Since the 1960s the West has experienced a series of liberation movements that have sought to free individuals from the constraints of traditional social norms and moral rules. The sexual revolution, the feminist movement, and the 1980s and 1990s movements in favor of gay and lesbian rights have exploded through the Western world. The liberation sought by each of these movements has concerned social rules, norms, and laws that unduly restricted the options and opportunities of individuals — whether they were young people choosing sexual partners, women seeking career opportunities, or gays seeking recognition of their rights. Pop psychology, from the human-potential movement of the 1960s to the self-esteem trend of the 1980s, sought to free individuals from stifling social expectations.
Both the left and the right participated in the effort to free the individual from restrictive rules, but their points of emphasis tended to be different. To put it simply, the left worried about lifestyles and the right worried about money. The left did not want traditional values to unduly constrain women, minorities, gays, the homeless, people accused of crimes, or any number of other groups marginalized by society. The right, on the other hand, did not want communities putting constraints on what people could do with their property — or, in the United States, what they could do with their guns. Left and right each denounced excessive individualism on the part of the other: those who supported reproductive choice tended to oppose choice in buying guns or gas-guzzling cars; those who wanted unlimited consumer choice were appalled when the restraints on criminals were loosened. But neither was willing to give up its preferred sphere of free choice for the sake of constraining the other.

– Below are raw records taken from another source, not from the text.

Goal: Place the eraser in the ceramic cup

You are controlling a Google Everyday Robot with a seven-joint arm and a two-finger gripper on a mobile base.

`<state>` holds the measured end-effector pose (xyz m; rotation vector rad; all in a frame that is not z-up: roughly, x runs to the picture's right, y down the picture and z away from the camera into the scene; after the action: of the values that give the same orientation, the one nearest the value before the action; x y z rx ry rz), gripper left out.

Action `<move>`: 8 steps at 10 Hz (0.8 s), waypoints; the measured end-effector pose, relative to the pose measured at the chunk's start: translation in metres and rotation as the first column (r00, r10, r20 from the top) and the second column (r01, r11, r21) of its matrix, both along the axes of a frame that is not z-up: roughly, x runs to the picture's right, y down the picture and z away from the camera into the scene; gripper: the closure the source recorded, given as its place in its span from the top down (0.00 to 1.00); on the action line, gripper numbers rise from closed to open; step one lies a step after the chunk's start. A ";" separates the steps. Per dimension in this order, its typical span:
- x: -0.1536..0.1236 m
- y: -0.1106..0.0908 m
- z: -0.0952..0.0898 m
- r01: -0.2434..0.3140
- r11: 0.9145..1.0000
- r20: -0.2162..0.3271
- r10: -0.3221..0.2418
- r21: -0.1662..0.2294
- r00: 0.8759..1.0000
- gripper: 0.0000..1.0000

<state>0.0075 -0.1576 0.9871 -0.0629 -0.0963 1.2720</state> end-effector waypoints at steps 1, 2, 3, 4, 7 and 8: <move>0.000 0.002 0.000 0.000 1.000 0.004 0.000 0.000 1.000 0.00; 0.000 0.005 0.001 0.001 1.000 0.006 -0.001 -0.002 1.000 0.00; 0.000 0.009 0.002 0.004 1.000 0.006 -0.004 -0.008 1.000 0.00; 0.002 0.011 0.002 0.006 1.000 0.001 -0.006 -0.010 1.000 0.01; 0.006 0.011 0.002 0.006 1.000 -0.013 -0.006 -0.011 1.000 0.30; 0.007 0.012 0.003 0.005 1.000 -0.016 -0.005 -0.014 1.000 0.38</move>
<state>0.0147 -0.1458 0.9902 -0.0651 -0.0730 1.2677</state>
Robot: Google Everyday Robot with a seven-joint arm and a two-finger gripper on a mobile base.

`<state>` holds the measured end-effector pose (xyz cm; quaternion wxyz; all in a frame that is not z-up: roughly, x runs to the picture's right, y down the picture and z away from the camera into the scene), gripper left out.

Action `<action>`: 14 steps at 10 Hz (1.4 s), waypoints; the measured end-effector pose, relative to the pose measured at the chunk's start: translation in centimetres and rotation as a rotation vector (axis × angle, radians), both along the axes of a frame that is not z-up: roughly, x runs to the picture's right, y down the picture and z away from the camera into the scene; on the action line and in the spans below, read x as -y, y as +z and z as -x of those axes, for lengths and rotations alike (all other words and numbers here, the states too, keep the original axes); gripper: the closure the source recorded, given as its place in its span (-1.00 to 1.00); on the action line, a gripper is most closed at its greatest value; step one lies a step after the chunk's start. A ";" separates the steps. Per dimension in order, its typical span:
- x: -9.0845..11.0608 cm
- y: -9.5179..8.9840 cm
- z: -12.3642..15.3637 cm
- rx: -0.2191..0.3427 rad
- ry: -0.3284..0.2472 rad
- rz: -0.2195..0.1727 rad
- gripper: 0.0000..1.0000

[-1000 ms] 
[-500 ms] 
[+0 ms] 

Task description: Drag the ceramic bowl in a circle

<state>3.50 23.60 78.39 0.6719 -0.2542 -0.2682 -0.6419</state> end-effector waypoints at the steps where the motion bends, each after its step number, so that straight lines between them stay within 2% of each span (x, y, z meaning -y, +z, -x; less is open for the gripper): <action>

As people soon discovered, there are serious problems with a culture of unbridled individualism, in which the breaking of rules becomes, in a sense, the only remaining rule. The first has to do with the fact that moral values and social rules are not simply arbitrary constraints on individual choice but the precondition for any kind of cooperative enterprise. Indeed, social scientists have recently begun to refer to a society’s stock of shared values as “social capital.” Like physical capital (land, buildings, machines) and human capital (the skills and knowledge we carry around in our heads), social capital produces wealth and is therefore of economic value to a national economy. But it is also the prerequisite for all forms of group endeavor that take place in a modern society, from running a corner grocery store to lobbying Congress to raising children. Individuals amplify their own power and abilities by following cooperative rules that constrain their freedom of choice, because these also allow them to communicate with others and to coordinate their actions. Social virtues such as honesty, reciprocity, and the keeping of commitments are not worthwhile just as ethical values; they also have a tangible dollar value and help the groups that practice them to achieve shared ends.